● Exercise inputs:

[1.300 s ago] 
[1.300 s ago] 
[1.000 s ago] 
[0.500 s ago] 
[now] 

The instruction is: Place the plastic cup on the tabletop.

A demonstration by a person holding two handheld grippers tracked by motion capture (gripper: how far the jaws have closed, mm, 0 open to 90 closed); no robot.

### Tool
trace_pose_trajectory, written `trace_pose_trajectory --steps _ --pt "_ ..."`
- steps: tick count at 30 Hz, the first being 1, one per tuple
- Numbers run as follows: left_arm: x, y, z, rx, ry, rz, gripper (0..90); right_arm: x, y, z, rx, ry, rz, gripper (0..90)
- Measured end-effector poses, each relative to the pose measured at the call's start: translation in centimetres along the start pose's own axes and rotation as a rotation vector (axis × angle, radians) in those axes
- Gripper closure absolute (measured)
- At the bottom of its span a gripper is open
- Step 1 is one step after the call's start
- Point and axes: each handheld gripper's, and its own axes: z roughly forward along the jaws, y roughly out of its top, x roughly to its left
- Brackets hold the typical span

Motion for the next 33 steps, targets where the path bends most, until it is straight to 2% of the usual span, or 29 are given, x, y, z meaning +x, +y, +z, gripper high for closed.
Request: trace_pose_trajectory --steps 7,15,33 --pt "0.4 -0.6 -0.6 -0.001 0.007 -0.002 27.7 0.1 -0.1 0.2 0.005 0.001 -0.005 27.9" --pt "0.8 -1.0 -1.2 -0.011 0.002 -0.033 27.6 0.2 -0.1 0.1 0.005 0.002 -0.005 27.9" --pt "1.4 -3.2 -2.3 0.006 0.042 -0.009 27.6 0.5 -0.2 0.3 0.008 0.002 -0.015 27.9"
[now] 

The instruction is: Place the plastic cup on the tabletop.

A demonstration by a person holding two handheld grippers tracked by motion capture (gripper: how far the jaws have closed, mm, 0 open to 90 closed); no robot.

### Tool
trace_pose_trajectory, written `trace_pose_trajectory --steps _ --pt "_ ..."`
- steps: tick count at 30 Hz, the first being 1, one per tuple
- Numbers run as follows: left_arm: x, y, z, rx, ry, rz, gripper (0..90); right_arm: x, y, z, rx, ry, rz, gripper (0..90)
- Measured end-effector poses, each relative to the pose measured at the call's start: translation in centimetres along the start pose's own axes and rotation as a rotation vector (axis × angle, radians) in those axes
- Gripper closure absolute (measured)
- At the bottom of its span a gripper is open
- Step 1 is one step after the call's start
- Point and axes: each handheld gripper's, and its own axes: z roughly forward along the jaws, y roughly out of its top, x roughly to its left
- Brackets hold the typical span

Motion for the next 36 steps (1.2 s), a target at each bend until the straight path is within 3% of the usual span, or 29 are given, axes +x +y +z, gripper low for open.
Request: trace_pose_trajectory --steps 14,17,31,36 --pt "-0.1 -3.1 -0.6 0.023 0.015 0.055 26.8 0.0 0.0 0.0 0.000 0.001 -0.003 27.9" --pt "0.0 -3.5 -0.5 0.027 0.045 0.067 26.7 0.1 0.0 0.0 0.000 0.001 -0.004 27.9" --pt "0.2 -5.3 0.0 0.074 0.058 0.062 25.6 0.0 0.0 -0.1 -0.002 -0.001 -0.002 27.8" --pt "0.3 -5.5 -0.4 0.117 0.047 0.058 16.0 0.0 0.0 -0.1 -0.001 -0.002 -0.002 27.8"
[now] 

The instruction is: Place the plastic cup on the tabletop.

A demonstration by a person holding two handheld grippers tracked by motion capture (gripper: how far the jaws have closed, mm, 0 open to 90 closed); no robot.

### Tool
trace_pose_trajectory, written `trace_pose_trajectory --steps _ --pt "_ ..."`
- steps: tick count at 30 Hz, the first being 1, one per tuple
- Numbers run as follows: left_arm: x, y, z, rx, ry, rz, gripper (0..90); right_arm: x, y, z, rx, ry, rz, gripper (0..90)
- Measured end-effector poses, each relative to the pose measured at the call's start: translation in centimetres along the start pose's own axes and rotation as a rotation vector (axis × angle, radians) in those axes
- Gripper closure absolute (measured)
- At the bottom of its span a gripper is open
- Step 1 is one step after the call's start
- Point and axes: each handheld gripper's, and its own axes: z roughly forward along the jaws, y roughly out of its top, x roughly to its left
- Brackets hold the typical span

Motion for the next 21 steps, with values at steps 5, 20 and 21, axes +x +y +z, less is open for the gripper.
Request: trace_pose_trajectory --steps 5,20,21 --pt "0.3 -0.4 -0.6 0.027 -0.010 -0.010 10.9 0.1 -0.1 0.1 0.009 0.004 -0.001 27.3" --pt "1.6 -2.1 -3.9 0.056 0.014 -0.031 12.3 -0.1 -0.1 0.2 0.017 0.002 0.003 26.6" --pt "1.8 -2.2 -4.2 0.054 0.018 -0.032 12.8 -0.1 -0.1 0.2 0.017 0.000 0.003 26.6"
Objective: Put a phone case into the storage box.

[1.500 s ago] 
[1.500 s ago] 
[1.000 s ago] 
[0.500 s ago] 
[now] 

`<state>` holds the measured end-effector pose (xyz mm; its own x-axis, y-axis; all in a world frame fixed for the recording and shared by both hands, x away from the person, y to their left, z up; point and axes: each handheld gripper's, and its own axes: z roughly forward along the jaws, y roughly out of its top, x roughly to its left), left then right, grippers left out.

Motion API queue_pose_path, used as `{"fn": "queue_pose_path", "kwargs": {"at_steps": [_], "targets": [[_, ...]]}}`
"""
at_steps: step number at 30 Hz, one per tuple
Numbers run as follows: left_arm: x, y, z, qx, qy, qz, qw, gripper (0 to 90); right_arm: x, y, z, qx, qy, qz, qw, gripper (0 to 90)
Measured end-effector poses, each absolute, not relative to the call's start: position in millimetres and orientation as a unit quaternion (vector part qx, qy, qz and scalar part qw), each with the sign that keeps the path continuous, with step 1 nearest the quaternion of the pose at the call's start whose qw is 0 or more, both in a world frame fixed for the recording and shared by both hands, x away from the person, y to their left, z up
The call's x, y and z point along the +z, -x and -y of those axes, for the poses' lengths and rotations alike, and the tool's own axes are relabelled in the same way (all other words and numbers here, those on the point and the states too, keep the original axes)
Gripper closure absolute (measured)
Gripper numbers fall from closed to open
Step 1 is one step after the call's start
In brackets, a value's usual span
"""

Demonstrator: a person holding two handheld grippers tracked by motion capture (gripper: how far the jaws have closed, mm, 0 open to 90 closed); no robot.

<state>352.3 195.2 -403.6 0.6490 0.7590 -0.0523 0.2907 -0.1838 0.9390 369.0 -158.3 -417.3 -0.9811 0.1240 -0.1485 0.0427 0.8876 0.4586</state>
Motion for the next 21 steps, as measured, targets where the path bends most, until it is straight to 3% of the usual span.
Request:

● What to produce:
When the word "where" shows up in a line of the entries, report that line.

● Task answer:
Motion for the next 33 steps, targets where the path bends most, until it is straight to 2% of the usual span, or 29 are given, x, y, z meaning +x, +y, +z, gripper high for closed.
Motion for the next 21 steps, as measured, targets where the path bends most, until it is straight to 3% of the usual span.

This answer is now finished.